OpenCL::Example with Image Blurring Algorithm ,Questions and Issues

 

Hello 

Sharing a benchmark for OpenCL that can process an image and make it look as if it is coming in and out of focus constantly.

The normal execution is 3 times faster than OpenCL which means , it can be improved. (3x faster with 0min 3max will explain parameters lower)

I don't need to use this code , i just wanted to be immersed in OpenCL a bit and i believe that such a simple algorithm could be helpful for starting out with OpenCL. 

I'm not judging the OpenCL native library , i know there's probably issues in my approach of the solution -that ends up making the OpenCL blur 3 times slower-

Now , if you see a blatant ,or not , omission or fundamental error in the approach on my part , let the forum know of course .

Note : Not using any built in GPU functionality for the image , the "standard" everyday poor man's solution for blurring is also available in its mql5 form so you can compare.

With that said , after you start laughing when you read my OpenCL C source code, please also share your insights publicly they will be helpful to me and readers alike. 😊

Anyway.
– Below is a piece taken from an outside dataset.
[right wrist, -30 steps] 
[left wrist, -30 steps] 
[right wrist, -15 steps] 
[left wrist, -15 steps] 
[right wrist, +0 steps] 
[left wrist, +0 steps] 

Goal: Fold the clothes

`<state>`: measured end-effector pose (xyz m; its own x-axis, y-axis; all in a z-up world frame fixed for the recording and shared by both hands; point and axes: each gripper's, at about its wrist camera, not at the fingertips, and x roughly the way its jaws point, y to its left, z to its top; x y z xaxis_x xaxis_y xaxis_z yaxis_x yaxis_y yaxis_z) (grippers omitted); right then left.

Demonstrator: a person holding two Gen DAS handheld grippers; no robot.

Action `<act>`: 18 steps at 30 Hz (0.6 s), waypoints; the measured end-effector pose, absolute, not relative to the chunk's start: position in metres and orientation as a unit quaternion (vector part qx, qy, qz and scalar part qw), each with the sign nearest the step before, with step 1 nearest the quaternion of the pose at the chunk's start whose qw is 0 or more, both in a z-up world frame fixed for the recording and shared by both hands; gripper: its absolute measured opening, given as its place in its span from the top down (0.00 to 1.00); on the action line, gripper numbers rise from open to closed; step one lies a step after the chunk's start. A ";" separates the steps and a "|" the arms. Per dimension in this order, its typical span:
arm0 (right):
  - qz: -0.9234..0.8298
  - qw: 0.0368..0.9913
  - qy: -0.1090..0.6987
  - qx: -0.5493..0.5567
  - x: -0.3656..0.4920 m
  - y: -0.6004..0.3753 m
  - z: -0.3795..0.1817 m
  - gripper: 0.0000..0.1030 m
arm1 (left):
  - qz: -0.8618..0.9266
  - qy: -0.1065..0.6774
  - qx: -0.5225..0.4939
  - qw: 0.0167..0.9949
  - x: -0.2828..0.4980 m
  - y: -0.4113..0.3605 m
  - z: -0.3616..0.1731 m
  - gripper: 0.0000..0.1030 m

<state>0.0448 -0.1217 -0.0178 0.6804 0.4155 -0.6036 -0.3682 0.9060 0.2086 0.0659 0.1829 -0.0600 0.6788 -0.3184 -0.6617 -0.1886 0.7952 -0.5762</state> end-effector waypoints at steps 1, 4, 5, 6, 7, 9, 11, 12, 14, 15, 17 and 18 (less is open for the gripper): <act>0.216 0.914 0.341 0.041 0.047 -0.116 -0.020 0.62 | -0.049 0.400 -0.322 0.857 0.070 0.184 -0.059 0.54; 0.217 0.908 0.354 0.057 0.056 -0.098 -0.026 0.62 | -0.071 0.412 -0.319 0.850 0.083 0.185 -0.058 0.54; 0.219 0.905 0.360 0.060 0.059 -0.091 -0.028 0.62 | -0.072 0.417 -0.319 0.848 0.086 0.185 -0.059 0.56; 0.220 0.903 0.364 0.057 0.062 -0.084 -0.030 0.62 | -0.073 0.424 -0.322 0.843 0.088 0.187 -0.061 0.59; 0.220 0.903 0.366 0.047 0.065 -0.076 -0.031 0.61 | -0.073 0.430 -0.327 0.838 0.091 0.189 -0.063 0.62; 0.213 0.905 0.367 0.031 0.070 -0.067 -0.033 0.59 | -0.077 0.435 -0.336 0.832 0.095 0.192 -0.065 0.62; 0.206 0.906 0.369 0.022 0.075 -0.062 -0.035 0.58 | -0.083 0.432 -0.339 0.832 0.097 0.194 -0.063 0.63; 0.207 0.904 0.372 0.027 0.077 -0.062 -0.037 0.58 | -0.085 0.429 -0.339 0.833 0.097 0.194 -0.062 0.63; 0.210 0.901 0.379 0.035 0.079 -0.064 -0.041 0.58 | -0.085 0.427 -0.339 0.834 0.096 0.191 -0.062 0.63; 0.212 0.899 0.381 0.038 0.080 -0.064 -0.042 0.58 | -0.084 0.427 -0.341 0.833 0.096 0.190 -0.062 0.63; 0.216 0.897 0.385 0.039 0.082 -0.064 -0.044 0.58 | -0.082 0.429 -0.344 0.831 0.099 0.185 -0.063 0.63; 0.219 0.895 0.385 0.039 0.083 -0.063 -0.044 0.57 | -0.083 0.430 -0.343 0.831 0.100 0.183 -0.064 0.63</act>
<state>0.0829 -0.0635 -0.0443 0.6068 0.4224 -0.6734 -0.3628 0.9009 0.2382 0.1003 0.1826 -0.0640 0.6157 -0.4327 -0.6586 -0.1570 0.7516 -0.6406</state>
Here is what the algorithm does :

You have an input at the top where you can select which mode of execution to run :

  1. standard - will run the mql5 code no opencl
  2. cpu - will run openCL code with the CPU
  3. gpu - will run openCL code with the GPU

Below you have a parameter for the bmp file to load to play with , its an image of a pizza  🤏 , i'll attach that too .

Then you have the blurPulseMin and the blurPulseMax . What are those ? 

Suppose you set the min to 0 and the max to 10 .

That will create a "blur pulse" that oscillates between 0 and 10 constantly and at each point , if bp is the blur pulse , it will create a region of ((bp)*2)^2 around each pixel from which it will derive neighboring pixel color data to mix it in the final blurred pixel and compose the blurred photo ,and update the display.

This is my 2nd day with OpenCL and 1st with C but i think i kinda got the structure of things more or less , so ,  if you have any questions about the code in the source file ask , if i can't answer there are many others who can.

Here is a visual of the test , the milliseconds interval measured is for a full cycle of the "blurPulse" going from min to max and back to min.

That was the benchmark attempt.

The gif below runs in standard mode and takes 28seconds roundtrip with min0 and max10.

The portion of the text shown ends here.